The root cause of this problem is in the DirectX runtime or the ATI driver.
I have written a native app that exhibits the same behavior.
The problem is that accessing d3d through a surface that was created prior
to an alt-tab event causes the system crash in EndScene. There is no warning
or error during the SetRenderTarget, BeginScene, or DrawPrimitive calls,
so there is no way for us to detect a problem prior to crashing.
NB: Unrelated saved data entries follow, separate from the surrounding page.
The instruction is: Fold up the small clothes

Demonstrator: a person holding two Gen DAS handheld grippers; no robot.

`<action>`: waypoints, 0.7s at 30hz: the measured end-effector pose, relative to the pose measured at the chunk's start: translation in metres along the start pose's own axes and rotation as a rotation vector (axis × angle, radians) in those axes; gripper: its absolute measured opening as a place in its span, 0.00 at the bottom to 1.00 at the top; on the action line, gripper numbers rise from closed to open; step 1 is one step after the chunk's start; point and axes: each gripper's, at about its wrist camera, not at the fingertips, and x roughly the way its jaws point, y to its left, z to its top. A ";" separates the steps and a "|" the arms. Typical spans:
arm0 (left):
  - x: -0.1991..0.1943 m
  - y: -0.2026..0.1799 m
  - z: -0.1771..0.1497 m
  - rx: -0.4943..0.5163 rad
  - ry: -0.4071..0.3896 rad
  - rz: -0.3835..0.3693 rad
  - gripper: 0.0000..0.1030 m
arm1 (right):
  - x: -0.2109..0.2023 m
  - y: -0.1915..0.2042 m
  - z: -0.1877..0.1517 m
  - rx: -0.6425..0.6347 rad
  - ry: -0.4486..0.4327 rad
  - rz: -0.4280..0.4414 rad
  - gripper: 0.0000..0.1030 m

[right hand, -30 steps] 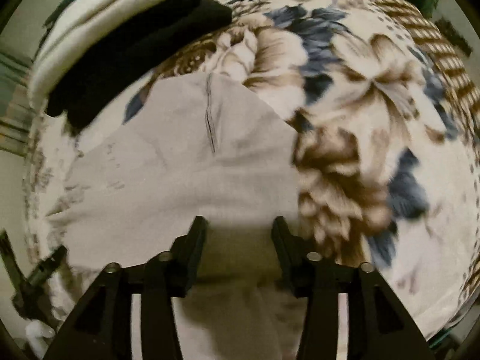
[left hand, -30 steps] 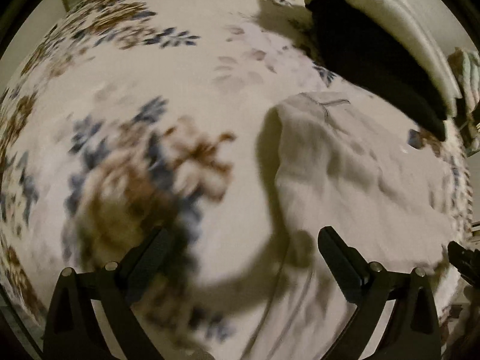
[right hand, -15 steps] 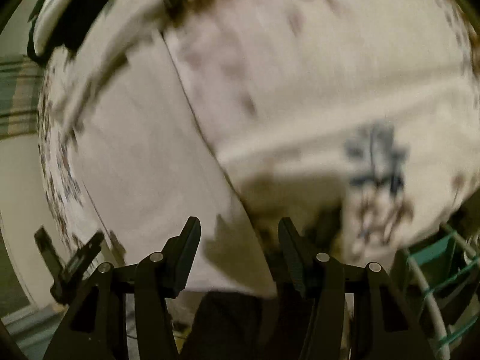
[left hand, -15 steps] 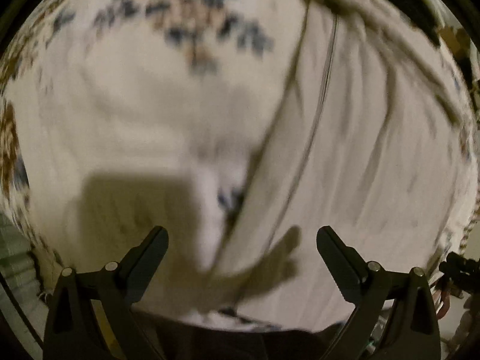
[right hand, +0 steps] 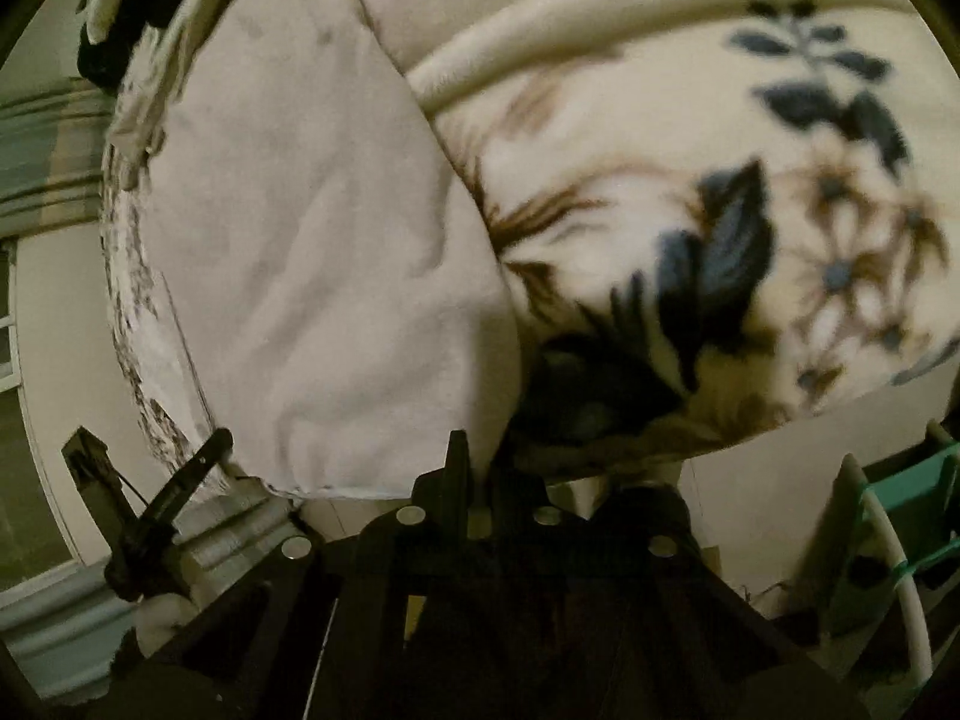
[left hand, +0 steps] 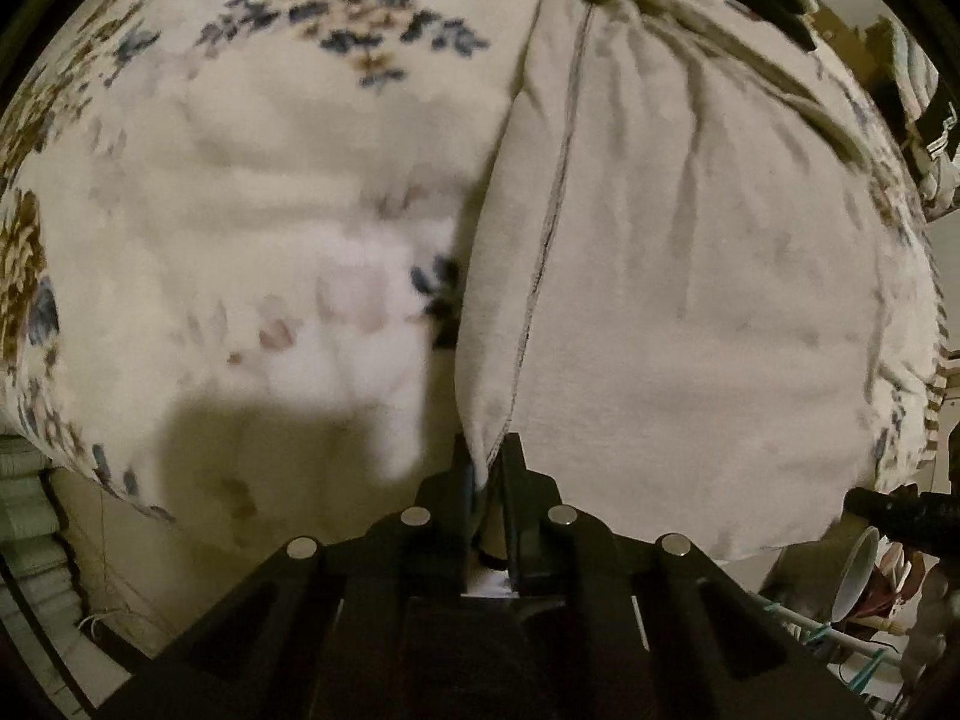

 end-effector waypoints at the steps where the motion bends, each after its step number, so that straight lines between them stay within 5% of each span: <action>1: -0.005 0.000 0.000 -0.010 -0.010 -0.008 0.06 | -0.005 0.000 -0.001 -0.001 -0.004 0.015 0.06; 11: -0.082 -0.007 0.066 -0.119 -0.197 -0.149 0.05 | -0.089 0.026 0.031 -0.026 -0.109 0.166 0.06; 21: -0.056 -0.035 0.188 -0.128 -0.294 -0.204 0.05 | -0.126 0.067 0.148 -0.044 -0.280 0.165 0.06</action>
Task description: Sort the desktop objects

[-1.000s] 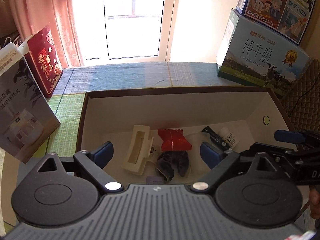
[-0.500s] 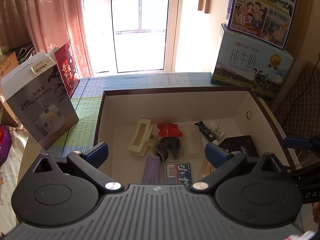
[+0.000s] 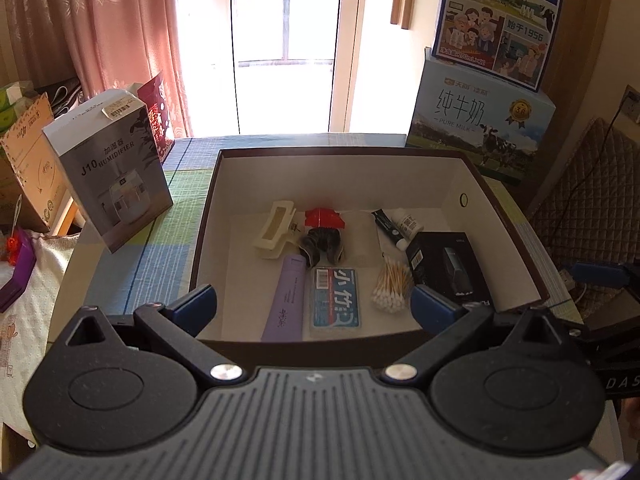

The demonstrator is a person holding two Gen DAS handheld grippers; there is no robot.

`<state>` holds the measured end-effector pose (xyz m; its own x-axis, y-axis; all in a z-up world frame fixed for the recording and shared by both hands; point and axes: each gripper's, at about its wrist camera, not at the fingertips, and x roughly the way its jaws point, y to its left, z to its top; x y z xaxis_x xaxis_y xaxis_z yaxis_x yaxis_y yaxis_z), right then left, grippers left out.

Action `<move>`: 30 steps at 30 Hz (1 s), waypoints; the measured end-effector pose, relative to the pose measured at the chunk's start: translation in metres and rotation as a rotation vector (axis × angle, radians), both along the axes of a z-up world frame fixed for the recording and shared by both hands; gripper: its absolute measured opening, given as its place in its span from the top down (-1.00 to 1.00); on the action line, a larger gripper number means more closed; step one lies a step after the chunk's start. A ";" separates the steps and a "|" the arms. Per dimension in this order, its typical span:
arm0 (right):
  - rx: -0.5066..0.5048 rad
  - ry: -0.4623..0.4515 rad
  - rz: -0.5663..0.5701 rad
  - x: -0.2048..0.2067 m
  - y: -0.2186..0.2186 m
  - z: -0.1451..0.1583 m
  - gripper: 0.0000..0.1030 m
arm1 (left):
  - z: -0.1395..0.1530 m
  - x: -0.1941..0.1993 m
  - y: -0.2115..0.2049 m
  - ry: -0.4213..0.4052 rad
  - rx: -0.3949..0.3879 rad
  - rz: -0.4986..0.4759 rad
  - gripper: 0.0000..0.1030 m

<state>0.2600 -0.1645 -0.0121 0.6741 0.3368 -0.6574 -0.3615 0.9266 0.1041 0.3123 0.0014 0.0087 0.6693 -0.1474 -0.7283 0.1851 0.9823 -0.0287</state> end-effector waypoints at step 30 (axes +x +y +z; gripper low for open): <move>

It is possible for us to detect an alt-tab event, via the WM_ACTIVATEAPP
message. however, the multithreaded nature of our library means that one
thread (perhaps the main Java application thread) can be in the middle of
creating or using this obsolete surface when the alt-tab event occurs. Given
the constraints of multithreaded programming, there is no good place for us to put in a fail-safe check to make sure that we do not ever call EndScene
when the alt-tab event has occurred.
I am refining the native app to chase down potential solutions and will attach
the app when I have something concise that demonstrates the problem (and
hopefully the fix).
I have attached a native app, d3dRadeonCrashTest2MT, which demonstrates the
problem and fix pretty effectively.
The problem boils down to the following:
If we create a surface after the primary has gone into a lost state, set
this offscreen surface to be the render target of the d3d device (which was
created off of the obsolete primary), and render to that d3d device, then
the system reboots or hangs.
The fix is as follows:
At offscreen surface creation time, check whether the primary is valid. If
it is not (IsLost() returns an error), then restore it. During that
restoration, also recreate the d3d device (if there is already a d3d device).
If that restoration is successful, recreate the offscreen surface.
if anything goes wrong during this process (such as: the primary cannot
simply be restored and must be recreated), fail the offscreen surface
creation and let stuff happen unaccelerated until the normal surface
recreation process kicks in at some later time. An example of this
kind of failure is when a fullscreen app is minimized; we cannot simply
restore the primary because we do not have control of the screen.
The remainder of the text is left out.